Prompt = Search the entries for the word "every" and copy each line that has it.
Start of Data for analysis
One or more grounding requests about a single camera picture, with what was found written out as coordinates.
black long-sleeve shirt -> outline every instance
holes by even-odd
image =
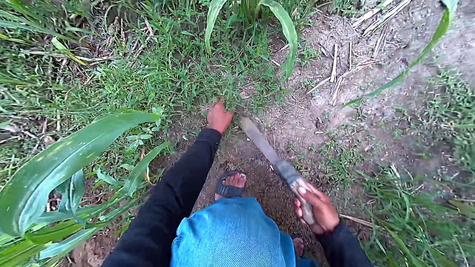
[[[169,266],[171,243],[188,217],[213,164],[221,134],[204,129],[195,143],[151,191],[103,267]],[[372,266],[357,239],[340,224],[317,238],[332,267]]]

blue denim fabric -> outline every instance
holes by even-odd
[[[170,266],[295,267],[294,244],[255,198],[219,199],[184,218],[171,246]],[[298,259],[303,265],[306,259]]]

black sandal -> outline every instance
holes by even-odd
[[[223,181],[227,178],[230,177],[236,173],[241,173],[239,171],[233,170],[233,171],[228,171],[224,173],[220,179],[218,180],[218,183],[216,184],[216,190],[215,193],[218,195],[221,195],[226,198],[232,198],[232,197],[242,197],[244,194],[244,191],[246,190],[246,183],[244,184],[244,187],[236,187],[232,185],[224,185]]]

left hand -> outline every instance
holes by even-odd
[[[226,111],[224,102],[220,100],[216,104],[211,103],[208,111],[208,124],[210,129],[215,129],[220,134],[227,129],[233,119],[233,113]]]

dirt ground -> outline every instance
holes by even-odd
[[[406,125],[394,120],[397,116],[396,108],[400,105],[413,111],[422,108],[423,98],[430,93],[427,92],[428,79],[441,68],[455,68],[464,74],[462,78],[470,85],[475,84],[475,6],[469,2],[468,0],[460,2],[448,33],[422,64],[414,67],[401,84],[388,89],[377,98],[367,100],[359,109],[341,108],[341,106],[375,90],[396,77],[411,63],[432,38],[443,13],[442,3],[438,0],[412,1],[390,22],[385,42],[375,57],[373,57],[374,47],[379,32],[376,31],[368,37],[361,35],[362,30],[373,23],[375,18],[353,29],[351,21],[347,18],[328,15],[326,10],[314,14],[311,17],[311,26],[302,32],[302,39],[315,49],[325,49],[326,53],[312,59],[304,67],[296,67],[286,85],[291,88],[291,93],[285,97],[285,101],[272,106],[264,114],[253,116],[252,119],[261,127],[261,132],[275,147],[277,153],[289,162],[294,162],[298,153],[304,154],[306,160],[312,158],[314,162],[319,162],[322,156],[312,155],[309,153],[310,148],[321,147],[330,140],[328,133],[347,124],[354,126],[349,135],[332,138],[337,138],[339,142],[349,146],[352,142],[357,142],[364,157],[362,169],[367,172],[371,172],[378,165],[387,166],[392,163],[404,166],[413,174],[430,175],[445,172],[450,175],[454,171],[445,167],[450,165],[450,158],[446,156],[448,148],[430,144],[429,149],[434,157],[425,159],[420,156],[424,151],[424,146],[420,144],[421,142],[428,144],[430,140],[422,140],[417,133],[394,138],[391,130],[406,128]],[[318,88],[318,93],[307,94],[312,88],[306,84],[307,81],[313,81],[315,84],[330,76],[333,65],[331,55],[335,43],[339,45],[337,76],[350,69],[349,42],[352,43],[352,67],[371,58],[375,59],[376,63],[348,75],[342,81],[336,105],[329,104],[333,83],[324,83]],[[276,44],[273,47],[275,50],[273,60],[283,63],[286,50],[280,50],[285,42],[274,40],[273,43]],[[170,157],[170,162],[185,150],[188,143],[183,141],[180,144],[179,153]],[[195,204],[195,210],[213,202],[217,177],[224,171],[233,169],[241,170],[247,175],[247,195],[256,197],[264,212],[282,231],[303,237],[307,251],[319,263],[325,265],[326,260],[320,245],[294,215],[293,197],[289,189],[239,128],[233,128],[230,134],[221,140],[220,149]],[[358,198],[361,188],[353,186],[342,190],[343,187],[335,187],[334,181],[320,173],[318,167],[308,166],[307,169],[309,173],[307,179],[332,196],[338,212],[348,215],[358,213],[353,207],[356,207],[356,202],[361,201]],[[360,233],[360,225],[351,221],[345,222],[355,233]],[[102,232],[75,249],[68,260],[76,263],[76,266],[100,266],[116,241],[116,236],[109,235],[107,231]]]
End of Data for analysis
Written response =
black long-sleeve shirt -> outline every instance
blue denim fabric -> outline every instance
black sandal -> outline every instance
left hand -> outline every instance
dirt ground -> outline every instance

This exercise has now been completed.